Segue la trascrizione, in dialetto italico, dell’interessante conversazione svoltasi in savoiardo-mezastrassico:

NAVIGATORE — Buon giorno, buon uomo.

VALLIGIANO — Buon giorno, stranieri tecnologici.

NAVIGATORE — Vorremmo andare alla grande abbazia. Ma come mai non passano automobili su questa strada? È forse bloccata?

VALLIGIANO — Sì, non si può passare. La galleria di Fungorifungo è chiusa per lavori. Se continuate dritti avrete la soddisfazione di constatarlo di persona e di dover rifare la strada a marcia indietro.

AURIGA — E quando la riaprono?

VALLIGIANO — Tra un mese, forse, a Dio piacendo.

AURIGA — E allora, all’abbazia come ci arriviamo?

VALLIGIANO — Ci dev’essere un’altra strada, ma adesso sentiamo mio nipote che conosce tutte le strade.

Si stava nel frattempo radunando l’intero villaggio, e tutti avevano consigli da offrire, mentre ammiravano il pullman supertecnologico, rutilante di cristalli e lamiere, arenato come una balena in una strada dove neppure grazie ad una distruttiva cura dimagrante avrebbe potuto invertire la marcia.

Dopo lungo parlamentare, apparve inevitabile trovare il modo di tornare alla città più vicina, e di lì imboccare un’altra strada per raggiungere, dopo una lunga deviazione, la meta desiderata.

Risaliti auriga e navigatore sul pullman, il tecnologico capolavoro su quattro ruote si rimise in moto, salutato con affetto e profonda ammirazione da tutti i quattordici abitanti di quella metropoli alpina, più alquante capre, un asino e due galline.

La direzione di marcia era naturalmente in avanti, nonostante tutto, perché eseguire una conversione a U, o anche solo a “vu doppio” neanche parlarne, a meno di nutrire inclinazioni suicide.

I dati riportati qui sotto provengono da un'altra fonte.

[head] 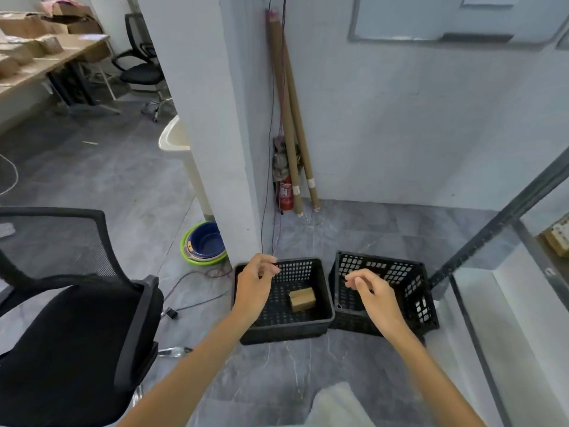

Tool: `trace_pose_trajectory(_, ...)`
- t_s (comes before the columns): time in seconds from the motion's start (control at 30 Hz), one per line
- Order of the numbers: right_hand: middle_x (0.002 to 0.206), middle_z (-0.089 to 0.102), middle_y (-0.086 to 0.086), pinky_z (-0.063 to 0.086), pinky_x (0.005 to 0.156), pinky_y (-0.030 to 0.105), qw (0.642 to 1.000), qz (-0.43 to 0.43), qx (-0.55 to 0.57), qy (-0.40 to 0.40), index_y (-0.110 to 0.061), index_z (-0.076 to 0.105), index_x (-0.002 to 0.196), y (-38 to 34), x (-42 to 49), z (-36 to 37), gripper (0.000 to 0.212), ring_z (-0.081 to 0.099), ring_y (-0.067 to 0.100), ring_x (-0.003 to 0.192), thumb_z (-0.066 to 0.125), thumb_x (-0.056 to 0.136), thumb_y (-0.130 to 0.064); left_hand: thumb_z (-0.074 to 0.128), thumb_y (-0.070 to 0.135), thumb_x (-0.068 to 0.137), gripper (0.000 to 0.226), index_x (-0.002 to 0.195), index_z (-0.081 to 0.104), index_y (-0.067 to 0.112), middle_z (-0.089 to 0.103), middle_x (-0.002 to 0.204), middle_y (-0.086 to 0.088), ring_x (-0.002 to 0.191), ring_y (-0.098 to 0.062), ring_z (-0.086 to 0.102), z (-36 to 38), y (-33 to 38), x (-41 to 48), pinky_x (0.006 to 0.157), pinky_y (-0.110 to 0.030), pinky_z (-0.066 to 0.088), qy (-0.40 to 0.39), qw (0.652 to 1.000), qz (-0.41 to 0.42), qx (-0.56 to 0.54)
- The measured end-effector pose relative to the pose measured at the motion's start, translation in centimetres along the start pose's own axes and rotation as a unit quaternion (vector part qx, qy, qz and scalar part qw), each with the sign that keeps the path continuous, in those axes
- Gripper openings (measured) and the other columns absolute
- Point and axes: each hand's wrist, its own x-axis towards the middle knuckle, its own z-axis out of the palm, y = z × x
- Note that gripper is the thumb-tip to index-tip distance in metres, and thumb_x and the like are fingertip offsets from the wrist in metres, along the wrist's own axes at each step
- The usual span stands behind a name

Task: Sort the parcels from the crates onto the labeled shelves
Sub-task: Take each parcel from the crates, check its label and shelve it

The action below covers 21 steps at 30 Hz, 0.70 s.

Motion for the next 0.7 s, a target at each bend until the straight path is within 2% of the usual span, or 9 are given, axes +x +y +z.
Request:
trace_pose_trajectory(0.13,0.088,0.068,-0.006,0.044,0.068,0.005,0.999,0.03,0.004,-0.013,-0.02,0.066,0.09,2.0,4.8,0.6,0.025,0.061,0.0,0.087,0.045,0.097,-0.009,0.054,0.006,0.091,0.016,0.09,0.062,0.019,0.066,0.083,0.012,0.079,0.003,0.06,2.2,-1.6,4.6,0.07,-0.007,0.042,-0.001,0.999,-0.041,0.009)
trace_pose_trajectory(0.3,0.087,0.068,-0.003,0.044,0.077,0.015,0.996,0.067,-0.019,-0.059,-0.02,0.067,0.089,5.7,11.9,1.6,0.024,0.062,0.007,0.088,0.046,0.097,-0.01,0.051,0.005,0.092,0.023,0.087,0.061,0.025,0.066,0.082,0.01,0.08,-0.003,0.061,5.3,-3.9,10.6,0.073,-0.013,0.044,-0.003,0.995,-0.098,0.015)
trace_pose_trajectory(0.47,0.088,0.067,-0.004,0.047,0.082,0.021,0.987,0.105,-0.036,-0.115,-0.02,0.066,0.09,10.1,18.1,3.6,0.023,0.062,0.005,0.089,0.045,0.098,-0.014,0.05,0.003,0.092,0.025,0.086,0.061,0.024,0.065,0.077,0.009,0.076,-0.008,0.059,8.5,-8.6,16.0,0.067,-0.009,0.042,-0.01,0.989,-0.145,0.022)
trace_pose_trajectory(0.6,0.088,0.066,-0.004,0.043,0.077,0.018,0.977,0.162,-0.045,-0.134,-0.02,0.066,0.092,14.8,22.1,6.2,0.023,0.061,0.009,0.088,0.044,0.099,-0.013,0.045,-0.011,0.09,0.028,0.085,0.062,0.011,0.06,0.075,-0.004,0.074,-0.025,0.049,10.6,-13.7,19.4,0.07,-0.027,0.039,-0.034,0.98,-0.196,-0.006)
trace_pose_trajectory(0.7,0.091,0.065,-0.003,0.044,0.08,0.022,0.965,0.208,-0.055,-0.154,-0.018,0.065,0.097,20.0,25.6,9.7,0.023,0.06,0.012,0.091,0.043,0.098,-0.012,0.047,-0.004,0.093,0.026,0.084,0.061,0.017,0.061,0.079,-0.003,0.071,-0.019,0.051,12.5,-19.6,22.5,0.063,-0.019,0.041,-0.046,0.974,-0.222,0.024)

Finalmente, quando lo strapiombo di duecento metri spalancato sulla destra apparve orlato da un piccolo slargo, dove un modesto sentiero si distaccava dalla strada, e correva parallelo ad essa, e infine vi si ricongiungeva, riuscì l’ardita manovra di deviare per re-immettersi sulla strada in direzione contraria.

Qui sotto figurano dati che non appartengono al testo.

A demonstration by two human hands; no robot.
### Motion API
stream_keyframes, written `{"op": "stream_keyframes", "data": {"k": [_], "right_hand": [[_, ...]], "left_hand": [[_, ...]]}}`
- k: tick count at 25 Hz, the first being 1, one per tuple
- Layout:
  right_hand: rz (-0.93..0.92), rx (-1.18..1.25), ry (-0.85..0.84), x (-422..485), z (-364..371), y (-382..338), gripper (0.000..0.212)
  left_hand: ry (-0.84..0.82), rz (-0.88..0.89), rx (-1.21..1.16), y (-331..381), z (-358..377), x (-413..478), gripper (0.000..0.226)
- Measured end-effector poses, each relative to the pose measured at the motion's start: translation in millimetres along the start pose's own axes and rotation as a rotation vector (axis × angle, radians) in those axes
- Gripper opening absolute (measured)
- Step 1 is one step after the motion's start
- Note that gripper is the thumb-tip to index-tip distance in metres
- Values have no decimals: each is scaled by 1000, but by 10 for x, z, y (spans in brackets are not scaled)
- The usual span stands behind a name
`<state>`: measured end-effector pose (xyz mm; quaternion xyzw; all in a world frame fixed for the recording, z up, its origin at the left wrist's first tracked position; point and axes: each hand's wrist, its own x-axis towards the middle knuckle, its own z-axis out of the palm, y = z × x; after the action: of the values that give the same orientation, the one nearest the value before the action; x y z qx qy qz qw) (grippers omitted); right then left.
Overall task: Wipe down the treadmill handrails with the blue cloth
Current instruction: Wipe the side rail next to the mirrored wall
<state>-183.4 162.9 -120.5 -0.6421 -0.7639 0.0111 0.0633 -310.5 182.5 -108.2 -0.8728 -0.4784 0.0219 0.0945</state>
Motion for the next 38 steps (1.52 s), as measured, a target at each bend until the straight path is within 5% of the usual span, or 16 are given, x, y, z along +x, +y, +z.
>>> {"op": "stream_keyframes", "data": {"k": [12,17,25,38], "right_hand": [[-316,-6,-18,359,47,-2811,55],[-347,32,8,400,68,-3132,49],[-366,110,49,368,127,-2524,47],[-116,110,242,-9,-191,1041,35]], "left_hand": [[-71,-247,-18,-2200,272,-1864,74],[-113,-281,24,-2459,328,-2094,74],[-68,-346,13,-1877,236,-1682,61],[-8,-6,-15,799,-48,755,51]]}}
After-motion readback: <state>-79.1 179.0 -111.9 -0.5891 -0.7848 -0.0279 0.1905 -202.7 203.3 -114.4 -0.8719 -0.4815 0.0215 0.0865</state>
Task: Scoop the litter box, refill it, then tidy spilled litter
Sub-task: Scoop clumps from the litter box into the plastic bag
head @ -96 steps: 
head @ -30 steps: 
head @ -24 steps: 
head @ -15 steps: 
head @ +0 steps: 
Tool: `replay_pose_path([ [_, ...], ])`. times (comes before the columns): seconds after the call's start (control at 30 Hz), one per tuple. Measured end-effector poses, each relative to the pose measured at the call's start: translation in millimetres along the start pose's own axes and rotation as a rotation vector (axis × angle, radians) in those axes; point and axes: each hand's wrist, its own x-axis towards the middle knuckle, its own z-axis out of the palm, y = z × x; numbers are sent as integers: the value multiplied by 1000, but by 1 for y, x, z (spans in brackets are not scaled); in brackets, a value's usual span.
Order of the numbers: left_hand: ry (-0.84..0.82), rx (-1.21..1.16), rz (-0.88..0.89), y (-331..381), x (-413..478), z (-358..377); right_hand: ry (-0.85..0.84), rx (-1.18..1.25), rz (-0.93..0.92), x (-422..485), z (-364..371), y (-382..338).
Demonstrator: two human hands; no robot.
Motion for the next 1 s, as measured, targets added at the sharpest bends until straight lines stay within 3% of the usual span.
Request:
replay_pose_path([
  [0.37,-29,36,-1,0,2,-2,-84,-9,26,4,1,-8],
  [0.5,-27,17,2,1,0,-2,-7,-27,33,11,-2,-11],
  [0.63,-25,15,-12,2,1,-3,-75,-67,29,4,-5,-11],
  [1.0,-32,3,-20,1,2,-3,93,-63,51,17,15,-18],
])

Ma gli avventurati pellegrini avevano fatto i conti senza il tom-tom.

Il supertecnologico apparecchio notò in una frazione di secondo l’inversione di rotta, e si mise ad emettere lampi rossi e a strepitare, con voce alquanto metallica, ma non per questo men gagliarda.

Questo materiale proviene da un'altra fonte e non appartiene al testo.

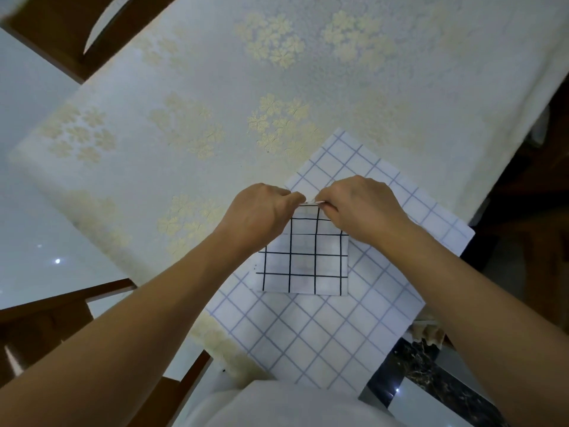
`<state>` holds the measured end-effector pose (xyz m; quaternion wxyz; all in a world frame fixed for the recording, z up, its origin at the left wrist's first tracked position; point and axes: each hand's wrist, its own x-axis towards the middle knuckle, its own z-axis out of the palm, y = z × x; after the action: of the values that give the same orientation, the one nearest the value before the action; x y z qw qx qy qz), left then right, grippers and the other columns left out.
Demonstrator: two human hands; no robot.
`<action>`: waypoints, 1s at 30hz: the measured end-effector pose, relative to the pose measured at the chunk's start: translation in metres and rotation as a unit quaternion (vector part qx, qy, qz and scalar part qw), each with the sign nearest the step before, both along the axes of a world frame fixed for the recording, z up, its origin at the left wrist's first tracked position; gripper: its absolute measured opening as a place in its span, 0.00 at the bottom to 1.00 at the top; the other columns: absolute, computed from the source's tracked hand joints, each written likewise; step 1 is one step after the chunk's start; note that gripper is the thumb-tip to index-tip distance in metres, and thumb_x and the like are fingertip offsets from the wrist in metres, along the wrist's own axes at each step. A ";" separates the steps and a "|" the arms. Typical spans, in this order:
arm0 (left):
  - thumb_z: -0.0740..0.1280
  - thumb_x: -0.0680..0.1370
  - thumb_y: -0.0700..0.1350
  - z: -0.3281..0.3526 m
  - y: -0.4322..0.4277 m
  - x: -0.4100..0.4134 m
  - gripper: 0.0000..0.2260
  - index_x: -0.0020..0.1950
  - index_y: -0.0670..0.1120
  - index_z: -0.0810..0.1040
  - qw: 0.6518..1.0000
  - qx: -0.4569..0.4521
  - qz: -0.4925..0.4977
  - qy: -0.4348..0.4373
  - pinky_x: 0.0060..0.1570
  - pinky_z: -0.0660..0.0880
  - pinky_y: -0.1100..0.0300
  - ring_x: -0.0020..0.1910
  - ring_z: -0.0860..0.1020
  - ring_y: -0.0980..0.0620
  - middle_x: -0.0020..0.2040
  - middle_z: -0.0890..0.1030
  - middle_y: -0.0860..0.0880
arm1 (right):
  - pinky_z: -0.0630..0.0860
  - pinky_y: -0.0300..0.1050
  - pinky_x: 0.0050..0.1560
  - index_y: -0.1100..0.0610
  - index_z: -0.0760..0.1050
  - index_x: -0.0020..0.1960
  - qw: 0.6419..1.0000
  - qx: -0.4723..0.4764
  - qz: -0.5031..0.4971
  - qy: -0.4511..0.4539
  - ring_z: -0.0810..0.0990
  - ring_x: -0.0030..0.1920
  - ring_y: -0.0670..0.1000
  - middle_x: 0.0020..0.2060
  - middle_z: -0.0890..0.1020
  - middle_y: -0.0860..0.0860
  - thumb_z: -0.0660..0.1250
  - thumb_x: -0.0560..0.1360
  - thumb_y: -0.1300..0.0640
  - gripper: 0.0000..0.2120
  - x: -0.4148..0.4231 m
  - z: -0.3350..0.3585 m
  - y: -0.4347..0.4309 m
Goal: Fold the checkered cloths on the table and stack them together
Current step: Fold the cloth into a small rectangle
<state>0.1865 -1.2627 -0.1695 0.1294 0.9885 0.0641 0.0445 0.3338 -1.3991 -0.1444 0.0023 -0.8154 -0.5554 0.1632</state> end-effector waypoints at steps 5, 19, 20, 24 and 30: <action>0.73 0.73 0.33 0.017 -0.023 -0.027 0.12 0.55 0.40 0.83 0.999 -0.021 -0.007 -0.046 0.30 0.80 0.50 0.36 0.83 0.42 0.41 0.85 0.43 | 0.76 0.46 0.38 0.48 0.80 0.58 0.998 0.031 0.017 -0.043 0.80 0.46 0.53 0.46 0.82 0.47 0.56 0.83 0.54 0.14 -0.031 0.002 -0.033; 0.72 0.74 0.35 -0.050 -0.088 -0.107 0.14 0.59 0.39 0.83 0.996 -0.043 -0.016 -0.071 0.55 0.80 0.49 0.58 0.82 0.44 0.58 0.84 0.42 | 0.78 0.57 0.62 0.63 0.80 0.62 0.972 0.233 -0.018 -0.020 0.79 0.62 0.61 0.59 0.82 0.58 0.68 0.76 0.63 0.15 -0.105 -0.078 -0.117; 0.70 0.76 0.36 -0.058 -0.091 -0.110 0.12 0.59 0.39 0.83 0.996 -0.040 -0.019 -0.079 0.55 0.80 0.49 0.58 0.82 0.44 0.58 0.84 0.42 | 0.76 0.58 0.64 0.63 0.79 0.63 0.974 0.227 -0.018 -0.019 0.78 0.64 0.60 0.60 0.82 0.58 0.66 0.77 0.62 0.15 -0.109 -0.084 -0.121; 0.66 0.80 0.39 -0.082 -0.103 -0.126 0.10 0.59 0.39 0.82 0.996 -0.027 -0.013 -0.088 0.56 0.79 0.48 0.61 0.80 0.43 0.59 0.83 0.43 | 0.72 0.58 0.68 0.62 0.77 0.66 0.976 0.217 -0.023 0.010 0.74 0.69 0.58 0.66 0.78 0.57 0.65 0.79 0.57 0.17 -0.120 -0.105 -0.136; 0.67 0.78 0.38 -0.082 -0.112 -0.129 0.10 0.56 0.38 0.83 0.995 -0.025 0.019 -0.093 0.58 0.76 0.48 0.57 0.81 0.43 0.57 0.83 0.43 | 0.75 0.53 0.65 0.64 0.79 0.64 0.966 0.253 -0.025 0.038 0.76 0.67 0.56 0.61 0.81 0.56 0.67 0.78 0.61 0.15 -0.123 -0.111 -0.146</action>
<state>0.0577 -1.3747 -0.2516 0.1582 0.9752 0.0717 0.1369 0.2110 -1.5448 -0.2555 0.2335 -0.7953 -0.5573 0.0483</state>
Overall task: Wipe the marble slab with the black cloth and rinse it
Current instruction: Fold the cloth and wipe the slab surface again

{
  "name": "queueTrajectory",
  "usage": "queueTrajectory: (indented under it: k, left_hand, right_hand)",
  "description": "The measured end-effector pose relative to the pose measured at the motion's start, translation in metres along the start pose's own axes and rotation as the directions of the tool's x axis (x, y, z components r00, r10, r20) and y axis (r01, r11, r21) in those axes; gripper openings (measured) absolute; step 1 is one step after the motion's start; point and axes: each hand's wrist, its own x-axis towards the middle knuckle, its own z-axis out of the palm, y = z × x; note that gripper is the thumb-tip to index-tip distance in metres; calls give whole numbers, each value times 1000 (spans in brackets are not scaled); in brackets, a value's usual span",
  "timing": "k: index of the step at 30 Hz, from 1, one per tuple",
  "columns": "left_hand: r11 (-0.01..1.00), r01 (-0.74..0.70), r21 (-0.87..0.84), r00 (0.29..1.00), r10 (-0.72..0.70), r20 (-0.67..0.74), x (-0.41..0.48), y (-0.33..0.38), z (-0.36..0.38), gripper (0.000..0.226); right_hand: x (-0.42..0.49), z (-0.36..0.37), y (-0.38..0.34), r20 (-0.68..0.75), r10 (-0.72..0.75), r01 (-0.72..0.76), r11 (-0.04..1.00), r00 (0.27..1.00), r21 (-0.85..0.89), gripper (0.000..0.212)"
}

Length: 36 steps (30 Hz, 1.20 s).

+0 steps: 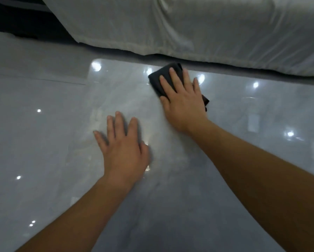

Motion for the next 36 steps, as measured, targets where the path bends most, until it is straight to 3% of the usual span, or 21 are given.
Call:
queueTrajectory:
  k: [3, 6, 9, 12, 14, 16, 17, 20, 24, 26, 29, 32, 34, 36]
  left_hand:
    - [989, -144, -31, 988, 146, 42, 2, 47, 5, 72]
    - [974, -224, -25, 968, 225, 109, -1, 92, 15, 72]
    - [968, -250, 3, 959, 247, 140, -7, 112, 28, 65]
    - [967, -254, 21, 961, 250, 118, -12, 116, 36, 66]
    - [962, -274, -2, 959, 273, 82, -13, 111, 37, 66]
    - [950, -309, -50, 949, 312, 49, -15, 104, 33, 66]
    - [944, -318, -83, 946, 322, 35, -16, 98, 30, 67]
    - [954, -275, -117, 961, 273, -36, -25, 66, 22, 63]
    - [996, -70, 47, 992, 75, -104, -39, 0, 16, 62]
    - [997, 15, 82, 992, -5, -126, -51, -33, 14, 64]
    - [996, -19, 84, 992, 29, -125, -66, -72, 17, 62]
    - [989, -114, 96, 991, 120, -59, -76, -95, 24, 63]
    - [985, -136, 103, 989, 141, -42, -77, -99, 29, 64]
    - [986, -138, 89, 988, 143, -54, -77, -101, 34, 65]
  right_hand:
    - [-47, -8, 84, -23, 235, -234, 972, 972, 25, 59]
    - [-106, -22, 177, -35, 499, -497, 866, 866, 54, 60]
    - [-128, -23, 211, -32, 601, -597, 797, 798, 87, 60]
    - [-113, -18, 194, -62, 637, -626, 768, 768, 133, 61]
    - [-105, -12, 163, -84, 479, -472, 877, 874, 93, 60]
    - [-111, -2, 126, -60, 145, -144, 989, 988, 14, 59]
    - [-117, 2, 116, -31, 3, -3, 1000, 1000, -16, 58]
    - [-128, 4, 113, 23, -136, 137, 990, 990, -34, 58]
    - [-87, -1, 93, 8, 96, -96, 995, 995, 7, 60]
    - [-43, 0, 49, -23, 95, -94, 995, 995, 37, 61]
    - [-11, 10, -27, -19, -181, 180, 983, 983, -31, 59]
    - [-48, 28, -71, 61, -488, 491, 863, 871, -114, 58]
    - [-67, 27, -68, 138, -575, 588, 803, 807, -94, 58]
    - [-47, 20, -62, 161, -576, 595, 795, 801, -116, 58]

TOM-TOM — Errore, errore, errore. Stai sbagliando strada; torna indietro, ridicolo e indisciplinato auriga della malora, torna indietro, ignorante che credi di conoscere la strada meglio di me. Dove vai? Cosa fai? Come ti permetti? Con quale perversa animadversione osi opporti alla tecnologica tecnologia, alla scientifica scienza, al progredito progresso? Come osi sfidare l’Istituzione tecno-scientifica-oceanica-elettronica-termonucleare? Io sono il tom-tom. Io sono l’intelligenza. Io so. Io sono l’unico autorizzato a sapere. Io so dove sono le strade, dove vanno le strade, cosa fanno le strade, cosa sono le strade. Io solo posso dirigere questo ammasso di ferraglia popolato di sistemi colloidali organici, frutto di un malaugurato errore dell’evoluzione biologica.

NAVIGATORE — Ma perché non lo spegne?

AURIGA — Ho tutte e due le mani occupate a guidare, e se sgarro di tanto così ci sfracelliamo.

Per tutta la strada, mentre auriga e navigatore (facendo uso del sano buon senso che sta scomparendo dal mondo, e che essi invece fortunatamente ancora possedevano), rintracciavano il percorso alternativo, compulsando febbrilmente le carte per giungere alla sospirata meta, nessuno ebbe il tempo di occuparsi del povero tom-tom, il quale continuava a sgolarsi per rimettere in carreggiata quegli squinternati bipedi, che si ostinavano a sbagliar strada e pretendevano di saperne più di lui.

— Chissà se Cristoforo Colombo aveva il tom-tom? — si domandò casualmente la Frau Professor Indelicato che, insieme al consorte, rappresentava il resto di due dei quarantaquattro gatti in fila per sei.

— È probabile, — sentenziò l’esperto Herr Professor Tommaso Indelicato — infatti ha sbagliato continente. —

— Non c’è più religione — commentò sconsolato il povero tom-tom, mentre, appena raggiunto un tratto di strada un po’ più agevole, gli sconoscenti individui che guidavano la spedizione malvagiamente lo spegnevano, senza trascurare di rivolgergli una raffica di pernacchie.